This page was generated from dialect/graphblas_dialect_tutorials/graphblas_lower/matrix_ops.ipynb.
Matrix Ops¶
This example will go over how to use the --graphblas-lower pass from graphblas-opt to lower several ops from the GraphBLAS dialect that deal with CSR or CSC matrices. This tutorial does not exhaustively cover all such ops. It merely intends to provide some examples to learn from.
Let’s first import some necessary modules and generate an instance of our JIT engine.
import mlir_graphblas
import numpy as np
from mlir_graphblas.tools.utils import sparsify_array
engine = mlir_graphblas.MlirJitEngine()
Using development graphblas-opt: /Users/pnguyen/code/mlir-graphblas/mlir_graphblas/src/build/bin/graphblas-opt
Here are the passes we’ll use.
passes = [
"--graphblas-structuralize",
"--graphblas-dwim",
"--graphblas-optimize",
"--graphblas-lower",
"--sparsification",
"--sparse-tensor-conversion",
"--linalg-bufferize",
"--func-bufferize",
"--tensor-bufferize",
"--finalizing-bufferize",
"--convert-linalg-to-loops",
"--convert-vector-to-llvm",
"--convert-math-to-llvm",
"--convert-math-to-libm",
"--convert-scf-to-cf",
"--convert-memref-to-llvm",
"--convert-openmp-to-llvm",
"--convert-arith-to-llvm",
"--convert-std-to-llvm",
"--reconcile-unrealized-casts",
]
Overview of graphblas.matrix_multiply¶
Here, we’ll show how to use the graphblas.matrix_multiply op.
graphblas.matrix_multiply performs a matrix multiply according to the given semiring and optional structural mask.

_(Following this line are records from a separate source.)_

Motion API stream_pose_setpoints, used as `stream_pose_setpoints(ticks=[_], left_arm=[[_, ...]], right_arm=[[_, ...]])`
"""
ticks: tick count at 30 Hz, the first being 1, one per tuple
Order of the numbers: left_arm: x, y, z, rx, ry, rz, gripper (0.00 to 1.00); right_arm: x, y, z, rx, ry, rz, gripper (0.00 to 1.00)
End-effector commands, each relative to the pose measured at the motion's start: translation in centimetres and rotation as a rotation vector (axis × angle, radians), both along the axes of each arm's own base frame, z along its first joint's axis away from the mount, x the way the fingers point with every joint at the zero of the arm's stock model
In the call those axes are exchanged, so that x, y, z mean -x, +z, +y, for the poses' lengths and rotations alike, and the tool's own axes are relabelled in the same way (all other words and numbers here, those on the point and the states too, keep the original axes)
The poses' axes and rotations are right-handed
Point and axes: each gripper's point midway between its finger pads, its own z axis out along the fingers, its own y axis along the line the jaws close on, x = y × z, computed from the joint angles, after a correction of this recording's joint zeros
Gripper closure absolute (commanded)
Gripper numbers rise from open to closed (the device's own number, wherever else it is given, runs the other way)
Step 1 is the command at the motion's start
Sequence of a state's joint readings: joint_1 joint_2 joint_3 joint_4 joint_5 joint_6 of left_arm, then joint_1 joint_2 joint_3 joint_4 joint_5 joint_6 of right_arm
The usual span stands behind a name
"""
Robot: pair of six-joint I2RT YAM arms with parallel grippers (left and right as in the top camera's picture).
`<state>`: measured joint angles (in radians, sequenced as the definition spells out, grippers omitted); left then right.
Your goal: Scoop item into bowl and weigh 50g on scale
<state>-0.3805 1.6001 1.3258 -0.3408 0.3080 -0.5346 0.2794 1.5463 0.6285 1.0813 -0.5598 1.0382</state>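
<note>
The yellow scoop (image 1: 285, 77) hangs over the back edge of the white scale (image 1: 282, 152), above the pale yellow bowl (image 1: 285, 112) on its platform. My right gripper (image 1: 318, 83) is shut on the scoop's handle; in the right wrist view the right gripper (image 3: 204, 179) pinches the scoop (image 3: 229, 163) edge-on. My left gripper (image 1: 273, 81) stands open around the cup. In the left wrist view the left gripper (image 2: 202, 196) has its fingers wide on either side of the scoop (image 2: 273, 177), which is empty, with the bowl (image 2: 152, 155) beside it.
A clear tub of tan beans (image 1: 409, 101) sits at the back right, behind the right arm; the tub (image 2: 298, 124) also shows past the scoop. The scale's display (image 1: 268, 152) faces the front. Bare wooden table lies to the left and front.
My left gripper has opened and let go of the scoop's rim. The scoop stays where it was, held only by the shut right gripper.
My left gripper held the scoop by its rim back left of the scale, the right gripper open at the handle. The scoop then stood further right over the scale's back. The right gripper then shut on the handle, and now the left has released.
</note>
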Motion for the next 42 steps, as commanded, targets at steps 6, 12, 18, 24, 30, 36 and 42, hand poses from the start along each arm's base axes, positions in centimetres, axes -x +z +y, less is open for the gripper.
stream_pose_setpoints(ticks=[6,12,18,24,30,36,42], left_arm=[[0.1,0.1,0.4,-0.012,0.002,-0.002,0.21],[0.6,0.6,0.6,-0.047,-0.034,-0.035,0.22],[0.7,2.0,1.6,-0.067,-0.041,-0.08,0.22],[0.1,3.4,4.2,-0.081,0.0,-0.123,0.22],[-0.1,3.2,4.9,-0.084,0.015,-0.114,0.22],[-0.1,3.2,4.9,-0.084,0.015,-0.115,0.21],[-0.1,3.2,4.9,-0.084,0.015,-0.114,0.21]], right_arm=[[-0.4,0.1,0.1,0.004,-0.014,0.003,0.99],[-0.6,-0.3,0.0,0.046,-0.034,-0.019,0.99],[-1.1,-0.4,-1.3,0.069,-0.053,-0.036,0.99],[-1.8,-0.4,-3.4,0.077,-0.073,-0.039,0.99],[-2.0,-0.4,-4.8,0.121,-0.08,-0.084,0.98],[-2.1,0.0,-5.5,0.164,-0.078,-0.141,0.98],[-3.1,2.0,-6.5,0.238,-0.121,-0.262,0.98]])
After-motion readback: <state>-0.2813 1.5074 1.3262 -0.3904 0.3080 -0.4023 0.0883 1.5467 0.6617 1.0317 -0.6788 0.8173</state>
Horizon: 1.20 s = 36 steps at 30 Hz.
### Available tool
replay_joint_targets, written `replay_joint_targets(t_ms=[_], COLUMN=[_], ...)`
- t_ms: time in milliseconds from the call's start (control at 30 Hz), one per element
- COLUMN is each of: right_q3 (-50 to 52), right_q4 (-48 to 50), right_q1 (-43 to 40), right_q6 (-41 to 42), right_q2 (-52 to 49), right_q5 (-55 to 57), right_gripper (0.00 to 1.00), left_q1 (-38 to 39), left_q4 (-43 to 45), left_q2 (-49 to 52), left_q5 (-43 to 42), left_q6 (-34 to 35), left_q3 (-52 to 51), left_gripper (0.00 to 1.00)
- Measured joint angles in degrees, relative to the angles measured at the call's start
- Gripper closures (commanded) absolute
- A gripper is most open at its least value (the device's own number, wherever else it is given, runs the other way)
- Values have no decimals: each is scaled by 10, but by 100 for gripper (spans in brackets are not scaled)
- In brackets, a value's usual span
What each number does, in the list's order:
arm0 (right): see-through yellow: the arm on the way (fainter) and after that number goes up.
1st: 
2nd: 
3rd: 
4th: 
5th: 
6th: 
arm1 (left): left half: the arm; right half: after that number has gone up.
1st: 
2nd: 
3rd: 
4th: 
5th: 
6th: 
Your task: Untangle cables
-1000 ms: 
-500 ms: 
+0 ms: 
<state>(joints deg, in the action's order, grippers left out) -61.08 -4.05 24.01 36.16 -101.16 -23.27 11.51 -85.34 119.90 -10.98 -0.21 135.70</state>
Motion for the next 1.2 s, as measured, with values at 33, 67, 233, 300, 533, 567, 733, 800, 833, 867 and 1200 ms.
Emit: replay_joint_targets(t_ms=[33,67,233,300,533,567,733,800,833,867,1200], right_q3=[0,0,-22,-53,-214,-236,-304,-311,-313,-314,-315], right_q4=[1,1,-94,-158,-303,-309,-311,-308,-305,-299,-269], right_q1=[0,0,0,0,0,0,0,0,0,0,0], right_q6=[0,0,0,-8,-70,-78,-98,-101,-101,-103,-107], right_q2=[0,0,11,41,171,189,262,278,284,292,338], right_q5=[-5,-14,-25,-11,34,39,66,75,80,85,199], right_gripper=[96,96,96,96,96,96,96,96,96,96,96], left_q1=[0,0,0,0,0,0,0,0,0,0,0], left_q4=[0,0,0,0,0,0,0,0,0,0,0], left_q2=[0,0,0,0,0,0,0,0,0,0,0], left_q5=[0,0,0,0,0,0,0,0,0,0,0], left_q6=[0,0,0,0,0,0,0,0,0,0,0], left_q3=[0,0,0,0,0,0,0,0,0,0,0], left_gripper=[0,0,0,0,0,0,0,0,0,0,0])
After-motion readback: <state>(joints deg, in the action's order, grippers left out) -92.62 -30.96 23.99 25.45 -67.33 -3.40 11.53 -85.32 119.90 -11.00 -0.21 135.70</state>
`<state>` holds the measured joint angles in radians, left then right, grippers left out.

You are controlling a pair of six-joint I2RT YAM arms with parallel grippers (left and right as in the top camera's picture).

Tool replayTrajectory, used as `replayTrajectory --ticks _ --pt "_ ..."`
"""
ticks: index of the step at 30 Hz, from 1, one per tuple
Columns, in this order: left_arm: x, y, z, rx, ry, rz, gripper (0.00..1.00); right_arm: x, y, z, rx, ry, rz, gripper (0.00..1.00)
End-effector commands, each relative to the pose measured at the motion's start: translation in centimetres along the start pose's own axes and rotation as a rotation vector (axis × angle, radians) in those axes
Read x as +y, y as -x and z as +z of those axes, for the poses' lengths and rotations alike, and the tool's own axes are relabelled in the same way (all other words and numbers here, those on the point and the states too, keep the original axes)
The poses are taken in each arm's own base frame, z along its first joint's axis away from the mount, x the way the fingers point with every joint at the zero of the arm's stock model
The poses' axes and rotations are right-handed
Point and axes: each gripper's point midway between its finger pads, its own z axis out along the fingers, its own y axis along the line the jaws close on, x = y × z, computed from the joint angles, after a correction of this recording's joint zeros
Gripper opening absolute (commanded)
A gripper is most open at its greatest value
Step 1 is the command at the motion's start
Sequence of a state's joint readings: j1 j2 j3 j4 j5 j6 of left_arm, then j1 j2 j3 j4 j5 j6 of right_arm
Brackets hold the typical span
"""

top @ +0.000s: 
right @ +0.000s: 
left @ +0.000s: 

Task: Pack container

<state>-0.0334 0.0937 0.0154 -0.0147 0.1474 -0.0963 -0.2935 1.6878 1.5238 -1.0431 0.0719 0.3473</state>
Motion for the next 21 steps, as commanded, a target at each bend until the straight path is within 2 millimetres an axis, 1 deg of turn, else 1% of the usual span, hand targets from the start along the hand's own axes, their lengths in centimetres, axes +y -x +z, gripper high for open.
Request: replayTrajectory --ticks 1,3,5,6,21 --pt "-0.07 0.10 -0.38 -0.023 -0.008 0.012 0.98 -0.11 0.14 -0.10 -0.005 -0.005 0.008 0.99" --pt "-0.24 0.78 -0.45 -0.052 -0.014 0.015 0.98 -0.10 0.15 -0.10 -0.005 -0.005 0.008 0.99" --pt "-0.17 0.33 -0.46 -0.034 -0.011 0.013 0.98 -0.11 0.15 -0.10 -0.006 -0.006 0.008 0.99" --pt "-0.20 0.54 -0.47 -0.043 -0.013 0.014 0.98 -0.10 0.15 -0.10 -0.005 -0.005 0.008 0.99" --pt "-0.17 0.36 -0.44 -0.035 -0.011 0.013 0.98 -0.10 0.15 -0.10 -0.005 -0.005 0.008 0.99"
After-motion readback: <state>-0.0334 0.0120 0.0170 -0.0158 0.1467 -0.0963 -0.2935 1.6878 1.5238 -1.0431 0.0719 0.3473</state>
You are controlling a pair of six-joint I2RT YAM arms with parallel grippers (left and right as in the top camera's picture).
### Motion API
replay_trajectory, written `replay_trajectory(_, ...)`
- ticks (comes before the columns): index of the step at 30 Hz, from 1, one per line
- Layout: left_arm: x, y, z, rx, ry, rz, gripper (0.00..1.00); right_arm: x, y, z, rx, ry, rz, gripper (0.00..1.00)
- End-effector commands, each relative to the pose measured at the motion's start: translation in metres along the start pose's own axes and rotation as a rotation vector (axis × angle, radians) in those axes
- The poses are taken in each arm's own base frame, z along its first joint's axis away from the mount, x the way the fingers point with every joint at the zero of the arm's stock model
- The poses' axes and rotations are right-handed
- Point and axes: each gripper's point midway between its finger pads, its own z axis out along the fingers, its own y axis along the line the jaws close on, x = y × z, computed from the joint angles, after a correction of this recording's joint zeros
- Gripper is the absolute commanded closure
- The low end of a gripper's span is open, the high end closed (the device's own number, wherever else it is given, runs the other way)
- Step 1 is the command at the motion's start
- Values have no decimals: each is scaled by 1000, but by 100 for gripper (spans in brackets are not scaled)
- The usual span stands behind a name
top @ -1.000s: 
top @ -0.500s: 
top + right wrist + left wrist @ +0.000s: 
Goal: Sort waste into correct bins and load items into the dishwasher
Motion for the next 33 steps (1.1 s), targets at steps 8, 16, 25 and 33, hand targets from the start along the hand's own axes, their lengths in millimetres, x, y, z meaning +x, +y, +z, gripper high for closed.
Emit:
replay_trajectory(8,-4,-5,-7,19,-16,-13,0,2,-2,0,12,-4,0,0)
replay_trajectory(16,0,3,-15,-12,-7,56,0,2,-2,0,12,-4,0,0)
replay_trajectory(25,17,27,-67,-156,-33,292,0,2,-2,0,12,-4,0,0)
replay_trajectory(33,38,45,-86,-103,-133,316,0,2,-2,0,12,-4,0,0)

See the ops reference for further details regarding the intended behavior.
We’ll show some examples here of how to use graphblas.matrix_multiply.
Let’s first create some example input tensors.
A_dense = np.array(
[
[1, 0, 0, 0],
[2, 0, 3, 4],
[0, 0, 0, 0],
[0, 0, 5, 6],
],
dtype=np.float64
)
A = sparsify_array(A_dense, [False, True])
B_dense = np.array(
[
[0, 7, 0, 7],
[0, 1, 0, 0],
[0, 1, 7, 0],
[0, 7, 2, 0],
],
dtype=np.float64
)
B = sparsify_array(B_dense, [False, True])
Here is some MLIR code to perform a conventional matrix-multiply by using graphblas.matrix_multiply with the plus-times semiring.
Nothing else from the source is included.